Der Ton von Agnus wurde schärfer: „Elia! Gerade du kennst unsere Gesetze und Regeln wie kein Zweiter!“ Sein Anführer fluchte und schlug mit der Faust auf den Tisch, sodass alles wackelte und seine Sarah zusammenzuckte.

Seine Sarah! Er hatte das Gefühl, etwas in ihm würde explodieren, und plötzlich stand er mit geballten Fäusten da. Nur undeutlich nahm er wahr, dass sein Stuhl nach hinten umkippte und alle ihn anstarrten. Er hörte sein eigenes, drohendes Knurren in dem totenstillen Raum, als würde es einem anderen gehören.
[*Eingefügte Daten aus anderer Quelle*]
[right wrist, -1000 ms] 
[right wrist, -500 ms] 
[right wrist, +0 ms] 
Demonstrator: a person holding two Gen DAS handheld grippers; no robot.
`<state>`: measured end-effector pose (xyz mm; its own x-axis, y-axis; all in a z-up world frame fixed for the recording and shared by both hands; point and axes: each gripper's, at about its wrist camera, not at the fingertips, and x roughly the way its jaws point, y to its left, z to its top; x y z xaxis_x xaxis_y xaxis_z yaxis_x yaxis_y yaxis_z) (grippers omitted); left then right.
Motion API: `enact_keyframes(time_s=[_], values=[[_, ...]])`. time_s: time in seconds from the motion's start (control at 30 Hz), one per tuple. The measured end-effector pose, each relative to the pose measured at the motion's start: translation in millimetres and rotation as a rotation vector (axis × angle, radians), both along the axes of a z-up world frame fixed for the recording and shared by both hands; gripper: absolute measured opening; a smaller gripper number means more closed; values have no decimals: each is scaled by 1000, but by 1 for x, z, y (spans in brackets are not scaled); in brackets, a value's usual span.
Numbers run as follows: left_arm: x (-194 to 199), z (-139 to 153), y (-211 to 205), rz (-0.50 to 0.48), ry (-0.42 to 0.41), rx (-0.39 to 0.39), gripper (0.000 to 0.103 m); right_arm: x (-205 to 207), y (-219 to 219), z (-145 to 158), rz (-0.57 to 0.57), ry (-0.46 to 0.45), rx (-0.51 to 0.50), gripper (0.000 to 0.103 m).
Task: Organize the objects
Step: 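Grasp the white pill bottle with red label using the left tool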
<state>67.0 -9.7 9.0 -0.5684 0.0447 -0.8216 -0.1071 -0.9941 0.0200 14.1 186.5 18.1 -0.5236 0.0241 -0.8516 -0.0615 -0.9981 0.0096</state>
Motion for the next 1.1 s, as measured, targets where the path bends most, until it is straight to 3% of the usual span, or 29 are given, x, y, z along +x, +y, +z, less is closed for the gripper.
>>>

Noch nie hatte er sich Agnus auf diese Weise entgegengestellt und kaum ein anderer Wächter hatte das je gewagt. Von ihm sagten alle, er hätte stets eine freundliche Ausstrahlung und ein Gute-Laune-Gesicht. Vermutlich wirkte das auf die anderen wie David gegen Goliath, da er nicht annähernd Agnus’ Größe oder Gewicht besaß, aber das alles war ihm jetzt völlig egal.

Zwischen ihnen befand sich nur noch der Tisch.